My oldest daughter hanging out after her first tap dance recital. Where does it go–really–the time? A sudden heap that is unaccounted for on one hand, and then with a little digging, all is remembered. Thank god for the cues that come from photography. One minute you’re eighteen and it’s protest songs, black flags, and drinking to a rising sun, and the next you’re thirty and it’s making sure daughters don’t dirty their dresses before performing in front a sea of parents bathed in an electric blue glow because they are documenting everything to send to people they know, and quite often, don’t know at all. *Sigh* On a less cynical note, recitals and end of school years mark my favorite time–vacation time–and I’m off to the Smoky Mountains for a week, a week that I’m hoping is scant on technology and robust in the quietude of nature. Take care.
Beautiful she is. Kids really are amazing. 🙂
Thanks, and thanks for dropping by!
Brandon, my friend, two things. First, I love the composition and its so full of her life and character – its a joy to look at! And wonderful title too!
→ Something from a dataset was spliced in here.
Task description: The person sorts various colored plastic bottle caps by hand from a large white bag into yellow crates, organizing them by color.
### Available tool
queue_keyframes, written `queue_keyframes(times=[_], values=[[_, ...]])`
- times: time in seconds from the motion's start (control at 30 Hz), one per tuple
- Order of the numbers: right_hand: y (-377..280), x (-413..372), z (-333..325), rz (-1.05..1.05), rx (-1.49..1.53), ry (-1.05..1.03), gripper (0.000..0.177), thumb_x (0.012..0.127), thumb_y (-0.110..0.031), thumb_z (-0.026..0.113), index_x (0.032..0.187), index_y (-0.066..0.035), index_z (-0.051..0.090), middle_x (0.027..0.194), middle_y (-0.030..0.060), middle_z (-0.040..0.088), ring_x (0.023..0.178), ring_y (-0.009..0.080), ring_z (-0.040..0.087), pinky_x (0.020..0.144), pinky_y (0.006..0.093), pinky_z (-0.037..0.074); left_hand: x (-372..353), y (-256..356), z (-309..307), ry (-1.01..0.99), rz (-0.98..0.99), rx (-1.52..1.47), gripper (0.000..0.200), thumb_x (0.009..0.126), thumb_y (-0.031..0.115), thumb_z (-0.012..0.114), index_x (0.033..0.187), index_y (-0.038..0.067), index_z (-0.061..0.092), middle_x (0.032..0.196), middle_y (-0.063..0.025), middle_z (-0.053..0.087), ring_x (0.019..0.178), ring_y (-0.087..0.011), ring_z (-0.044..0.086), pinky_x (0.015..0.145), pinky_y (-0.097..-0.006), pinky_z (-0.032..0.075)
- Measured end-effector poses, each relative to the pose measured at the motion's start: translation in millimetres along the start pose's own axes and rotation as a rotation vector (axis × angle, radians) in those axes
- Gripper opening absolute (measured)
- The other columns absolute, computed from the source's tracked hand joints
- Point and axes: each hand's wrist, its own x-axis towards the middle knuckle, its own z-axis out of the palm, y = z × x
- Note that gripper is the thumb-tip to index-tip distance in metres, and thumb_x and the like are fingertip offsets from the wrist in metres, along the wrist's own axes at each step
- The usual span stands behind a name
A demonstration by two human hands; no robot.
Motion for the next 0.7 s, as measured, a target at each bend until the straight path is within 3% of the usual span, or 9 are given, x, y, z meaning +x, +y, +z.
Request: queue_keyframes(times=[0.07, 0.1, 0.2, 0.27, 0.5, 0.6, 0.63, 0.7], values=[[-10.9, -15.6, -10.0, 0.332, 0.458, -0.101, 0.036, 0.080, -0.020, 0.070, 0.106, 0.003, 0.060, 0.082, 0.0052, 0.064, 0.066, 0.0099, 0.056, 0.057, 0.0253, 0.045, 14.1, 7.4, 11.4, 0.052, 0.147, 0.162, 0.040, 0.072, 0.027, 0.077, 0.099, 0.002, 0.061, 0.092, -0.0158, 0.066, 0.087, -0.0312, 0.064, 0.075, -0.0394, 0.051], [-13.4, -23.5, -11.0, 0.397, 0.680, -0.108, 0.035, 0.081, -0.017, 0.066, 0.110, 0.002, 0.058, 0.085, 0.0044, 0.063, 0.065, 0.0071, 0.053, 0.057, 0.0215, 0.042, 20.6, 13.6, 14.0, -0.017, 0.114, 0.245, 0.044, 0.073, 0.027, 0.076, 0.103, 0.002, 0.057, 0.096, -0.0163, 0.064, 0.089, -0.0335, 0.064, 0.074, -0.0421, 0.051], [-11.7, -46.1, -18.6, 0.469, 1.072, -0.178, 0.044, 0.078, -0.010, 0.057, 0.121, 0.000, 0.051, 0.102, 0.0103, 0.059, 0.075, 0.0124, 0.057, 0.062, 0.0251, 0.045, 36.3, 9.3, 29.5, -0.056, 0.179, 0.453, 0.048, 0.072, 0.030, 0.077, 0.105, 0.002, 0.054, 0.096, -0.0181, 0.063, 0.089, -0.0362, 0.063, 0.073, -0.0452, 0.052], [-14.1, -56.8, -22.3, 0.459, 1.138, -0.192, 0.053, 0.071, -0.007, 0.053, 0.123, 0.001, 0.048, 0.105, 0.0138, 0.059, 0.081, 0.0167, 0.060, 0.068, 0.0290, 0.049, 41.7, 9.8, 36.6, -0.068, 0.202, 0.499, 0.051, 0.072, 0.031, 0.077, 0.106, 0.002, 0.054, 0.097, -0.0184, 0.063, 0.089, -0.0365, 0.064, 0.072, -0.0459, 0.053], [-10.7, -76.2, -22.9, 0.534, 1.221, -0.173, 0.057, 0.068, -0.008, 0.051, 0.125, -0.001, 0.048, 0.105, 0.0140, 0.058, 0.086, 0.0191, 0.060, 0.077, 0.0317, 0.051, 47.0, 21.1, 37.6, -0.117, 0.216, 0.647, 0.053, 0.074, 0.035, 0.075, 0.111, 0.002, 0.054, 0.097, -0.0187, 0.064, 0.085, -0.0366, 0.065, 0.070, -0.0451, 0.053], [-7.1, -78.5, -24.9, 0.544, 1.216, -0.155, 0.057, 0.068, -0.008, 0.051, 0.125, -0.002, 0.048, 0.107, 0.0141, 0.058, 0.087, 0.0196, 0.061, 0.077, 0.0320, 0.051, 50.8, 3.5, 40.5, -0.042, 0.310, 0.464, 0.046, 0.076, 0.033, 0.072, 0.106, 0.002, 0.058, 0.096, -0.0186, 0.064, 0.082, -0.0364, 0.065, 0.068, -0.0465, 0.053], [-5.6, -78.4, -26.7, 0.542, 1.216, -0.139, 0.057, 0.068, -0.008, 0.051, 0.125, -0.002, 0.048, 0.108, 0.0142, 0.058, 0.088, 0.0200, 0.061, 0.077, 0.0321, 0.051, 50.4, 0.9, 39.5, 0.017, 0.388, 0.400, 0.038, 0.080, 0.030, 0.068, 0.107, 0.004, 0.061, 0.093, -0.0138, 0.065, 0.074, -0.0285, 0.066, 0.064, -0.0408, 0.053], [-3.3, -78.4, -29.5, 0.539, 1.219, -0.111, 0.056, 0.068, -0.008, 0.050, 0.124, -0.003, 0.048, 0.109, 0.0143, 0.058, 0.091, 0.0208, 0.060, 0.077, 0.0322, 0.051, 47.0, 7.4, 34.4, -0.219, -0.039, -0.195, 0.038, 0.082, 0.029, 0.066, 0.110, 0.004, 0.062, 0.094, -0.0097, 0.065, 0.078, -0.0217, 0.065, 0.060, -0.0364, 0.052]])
But second – and I hope everyone reading your blog will take this on board – you are 100% right about “Where does it go–really–the time?”. When we are children and adolescents, time is unthought about, its always there in bucketsful and we are immortal. Old people are different, they’re just that way, and we have no thought that, in them, we are glimpsing our futures.
But when we’ve “grown up a bit” and become a bit older, we look back and suddenly ask where it has all gone. If someone were to ask my to recollect my twenties, thirties, forties or ……, I would mostly have to think what I was broadly doing during those decades, and then work into the detail from there. Time flies – and the older we get the faster it flies, and the more we get into routines the faster still it flies – believe the words of an Oldie!!!
So, yes, thank whatever you worship for photography! My mother died 10 years ago and, amongst her possessions, I found a box of photos that I’d sent during various episodes in my fairly eventful life. I’d forgotten many of these times, but there they were, and the memories flooded back in a deluge. Wonderful, and valuable, to me, too.
Good post, Brandon! Adrian
Thanks, Adrian. And yes, “immortal,” sums up the youth sentiment. Then the armor starts wearing thin, the seams coming undone 🙂
She’s adorable Brandon. You are so in trouble in a few years(dating time 😉 )
I know what you mean about time. There are so many events in my almost 48 year life that seen “like it was only yesterday.” Then I look back only to realize they happened 10-20-30 years ago.
Enjoy your vacation, I hope you have a great time in the Smokies.
Thanks, Jeff. Nothing better than the slap in the face when you are telling someone about something and to you it was “a few years ago,” and then you count it up and it’s like 20.
Ah yes… the swift passage of time, and that moment where you suddenly realize how much as gone by.
Great portrait … colorful and joyous.
Enjoy your trip to the Smokies….
Thanks, John!
That IS the question…where does all the time go? Amazing that another school year is basically over, also amazing that the end of this year means all my kids are teenagers!! AAAhhhhhhhhh!!
Ah yes, the first dance recital. Sigh. Beautiful image. I remember mine and it forever shaped my life that was ahead. Now in a “circle if life” moment I have seen my daughter’sfirst recital, along with hundreds of dancers over the years that I have taught. 🙂 Yes. Time is fleeting.